— EXERCISE OBJECTIVE —
Copy, exactly and without additions, every line in the records below from the one holding "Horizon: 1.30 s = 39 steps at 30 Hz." through the one holding "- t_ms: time", both ends included.

— SUPPLIED RECORDS —
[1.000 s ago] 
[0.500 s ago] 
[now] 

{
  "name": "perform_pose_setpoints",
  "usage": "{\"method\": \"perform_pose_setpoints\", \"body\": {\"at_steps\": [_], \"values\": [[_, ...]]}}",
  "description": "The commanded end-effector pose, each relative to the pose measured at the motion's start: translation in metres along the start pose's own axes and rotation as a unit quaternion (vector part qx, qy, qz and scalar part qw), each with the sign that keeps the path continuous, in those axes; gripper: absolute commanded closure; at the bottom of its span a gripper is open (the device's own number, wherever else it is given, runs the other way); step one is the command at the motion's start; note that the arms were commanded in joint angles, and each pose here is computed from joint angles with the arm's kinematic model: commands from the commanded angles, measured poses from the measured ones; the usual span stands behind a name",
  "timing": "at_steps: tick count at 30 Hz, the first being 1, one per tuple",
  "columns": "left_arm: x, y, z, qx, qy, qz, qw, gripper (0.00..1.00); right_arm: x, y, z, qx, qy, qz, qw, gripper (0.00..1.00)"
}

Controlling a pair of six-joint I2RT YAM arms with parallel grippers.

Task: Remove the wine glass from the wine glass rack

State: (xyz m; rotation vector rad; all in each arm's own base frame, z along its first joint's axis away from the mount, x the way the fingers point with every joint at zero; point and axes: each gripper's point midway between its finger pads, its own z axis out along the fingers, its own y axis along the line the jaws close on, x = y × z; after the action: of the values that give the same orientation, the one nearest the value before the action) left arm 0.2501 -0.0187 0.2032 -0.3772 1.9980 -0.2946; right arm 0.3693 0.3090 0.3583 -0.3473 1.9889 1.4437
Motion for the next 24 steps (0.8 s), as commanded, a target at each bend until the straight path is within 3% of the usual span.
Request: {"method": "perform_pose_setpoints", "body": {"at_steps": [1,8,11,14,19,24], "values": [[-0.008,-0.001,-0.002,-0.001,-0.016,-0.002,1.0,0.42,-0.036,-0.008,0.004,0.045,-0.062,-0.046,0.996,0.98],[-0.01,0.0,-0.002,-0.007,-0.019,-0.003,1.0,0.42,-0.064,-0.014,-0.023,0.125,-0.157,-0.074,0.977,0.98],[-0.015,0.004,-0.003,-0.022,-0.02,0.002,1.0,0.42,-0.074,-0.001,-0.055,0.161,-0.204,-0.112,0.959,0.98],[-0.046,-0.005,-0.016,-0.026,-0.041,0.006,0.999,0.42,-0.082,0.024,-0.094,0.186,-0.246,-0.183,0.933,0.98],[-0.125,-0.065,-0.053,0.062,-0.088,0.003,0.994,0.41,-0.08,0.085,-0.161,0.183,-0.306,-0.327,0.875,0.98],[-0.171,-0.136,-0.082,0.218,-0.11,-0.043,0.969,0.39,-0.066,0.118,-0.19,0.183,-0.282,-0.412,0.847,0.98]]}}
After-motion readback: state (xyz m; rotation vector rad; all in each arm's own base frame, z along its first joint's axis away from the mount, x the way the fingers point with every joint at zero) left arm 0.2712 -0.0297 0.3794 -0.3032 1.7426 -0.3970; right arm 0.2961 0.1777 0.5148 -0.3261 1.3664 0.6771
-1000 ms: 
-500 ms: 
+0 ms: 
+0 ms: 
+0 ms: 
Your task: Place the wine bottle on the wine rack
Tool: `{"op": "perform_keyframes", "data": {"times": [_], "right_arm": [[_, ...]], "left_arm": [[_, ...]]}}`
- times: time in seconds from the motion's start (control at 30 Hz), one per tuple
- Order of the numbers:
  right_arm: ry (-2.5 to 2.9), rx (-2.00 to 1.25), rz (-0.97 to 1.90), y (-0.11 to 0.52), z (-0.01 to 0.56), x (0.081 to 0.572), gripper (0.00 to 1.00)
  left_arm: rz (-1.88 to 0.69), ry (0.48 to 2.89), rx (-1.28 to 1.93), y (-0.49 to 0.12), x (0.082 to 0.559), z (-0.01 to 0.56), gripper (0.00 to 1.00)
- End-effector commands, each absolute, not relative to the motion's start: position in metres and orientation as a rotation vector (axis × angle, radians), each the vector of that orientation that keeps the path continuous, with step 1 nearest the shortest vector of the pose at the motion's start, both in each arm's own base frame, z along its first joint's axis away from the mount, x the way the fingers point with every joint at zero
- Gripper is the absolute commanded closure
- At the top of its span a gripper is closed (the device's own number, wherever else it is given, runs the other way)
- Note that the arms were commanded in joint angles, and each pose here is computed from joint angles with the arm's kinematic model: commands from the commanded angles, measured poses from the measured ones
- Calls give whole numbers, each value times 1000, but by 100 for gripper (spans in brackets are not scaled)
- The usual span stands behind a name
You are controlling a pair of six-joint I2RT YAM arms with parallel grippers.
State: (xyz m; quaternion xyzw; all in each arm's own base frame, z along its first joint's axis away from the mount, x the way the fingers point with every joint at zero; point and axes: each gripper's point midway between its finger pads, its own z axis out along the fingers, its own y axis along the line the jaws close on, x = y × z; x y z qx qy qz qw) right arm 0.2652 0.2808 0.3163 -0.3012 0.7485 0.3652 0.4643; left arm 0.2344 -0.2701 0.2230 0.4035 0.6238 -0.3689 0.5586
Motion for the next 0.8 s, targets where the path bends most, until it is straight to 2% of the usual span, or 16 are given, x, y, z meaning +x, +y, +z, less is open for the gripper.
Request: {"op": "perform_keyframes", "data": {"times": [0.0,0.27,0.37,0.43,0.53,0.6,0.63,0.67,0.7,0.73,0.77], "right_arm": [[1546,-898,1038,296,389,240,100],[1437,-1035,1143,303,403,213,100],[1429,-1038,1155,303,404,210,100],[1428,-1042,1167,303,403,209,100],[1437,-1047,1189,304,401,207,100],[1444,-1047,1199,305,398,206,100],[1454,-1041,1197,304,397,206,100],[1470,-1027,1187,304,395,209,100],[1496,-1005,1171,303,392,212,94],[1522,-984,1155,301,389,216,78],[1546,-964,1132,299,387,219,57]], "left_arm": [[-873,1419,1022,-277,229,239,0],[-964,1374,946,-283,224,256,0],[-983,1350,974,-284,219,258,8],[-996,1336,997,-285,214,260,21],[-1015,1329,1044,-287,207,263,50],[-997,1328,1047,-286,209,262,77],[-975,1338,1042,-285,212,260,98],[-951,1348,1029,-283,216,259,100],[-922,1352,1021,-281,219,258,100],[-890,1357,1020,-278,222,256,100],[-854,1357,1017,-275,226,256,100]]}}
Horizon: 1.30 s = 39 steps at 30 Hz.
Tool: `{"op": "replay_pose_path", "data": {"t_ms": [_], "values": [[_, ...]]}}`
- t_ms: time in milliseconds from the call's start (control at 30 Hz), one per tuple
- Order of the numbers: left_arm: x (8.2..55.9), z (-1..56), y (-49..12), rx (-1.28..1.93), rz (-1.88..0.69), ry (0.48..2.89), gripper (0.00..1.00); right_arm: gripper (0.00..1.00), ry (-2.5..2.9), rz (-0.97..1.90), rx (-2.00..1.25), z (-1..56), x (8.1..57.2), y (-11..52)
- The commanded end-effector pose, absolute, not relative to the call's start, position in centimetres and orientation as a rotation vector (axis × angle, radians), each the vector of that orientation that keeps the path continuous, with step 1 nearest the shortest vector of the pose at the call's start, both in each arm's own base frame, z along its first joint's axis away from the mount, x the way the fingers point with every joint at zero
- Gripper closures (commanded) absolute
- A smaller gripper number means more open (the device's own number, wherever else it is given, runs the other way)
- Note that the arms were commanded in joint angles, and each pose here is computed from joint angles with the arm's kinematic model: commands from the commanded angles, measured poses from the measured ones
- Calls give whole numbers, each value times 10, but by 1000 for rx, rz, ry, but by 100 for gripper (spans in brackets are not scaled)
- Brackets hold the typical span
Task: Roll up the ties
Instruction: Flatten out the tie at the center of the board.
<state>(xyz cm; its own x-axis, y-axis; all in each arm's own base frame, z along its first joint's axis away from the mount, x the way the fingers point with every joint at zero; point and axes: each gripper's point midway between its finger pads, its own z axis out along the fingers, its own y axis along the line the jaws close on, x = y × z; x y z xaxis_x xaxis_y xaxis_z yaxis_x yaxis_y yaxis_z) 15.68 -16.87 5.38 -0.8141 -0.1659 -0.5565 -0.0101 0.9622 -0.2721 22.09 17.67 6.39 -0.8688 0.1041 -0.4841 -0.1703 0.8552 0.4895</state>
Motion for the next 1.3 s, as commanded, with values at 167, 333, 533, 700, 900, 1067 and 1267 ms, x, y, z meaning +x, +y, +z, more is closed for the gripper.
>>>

— WRITTEN REPLY —
Horizon: 1.30 s = 39 steps at 30 Hz.
Tool: `{"op": "replay_pose_path", "data": {"t_ms": [_], "values": [[_, ...]]}}`
- t_ms: time in milliseconds from the call's start (control at 30 Hz), one per tuple

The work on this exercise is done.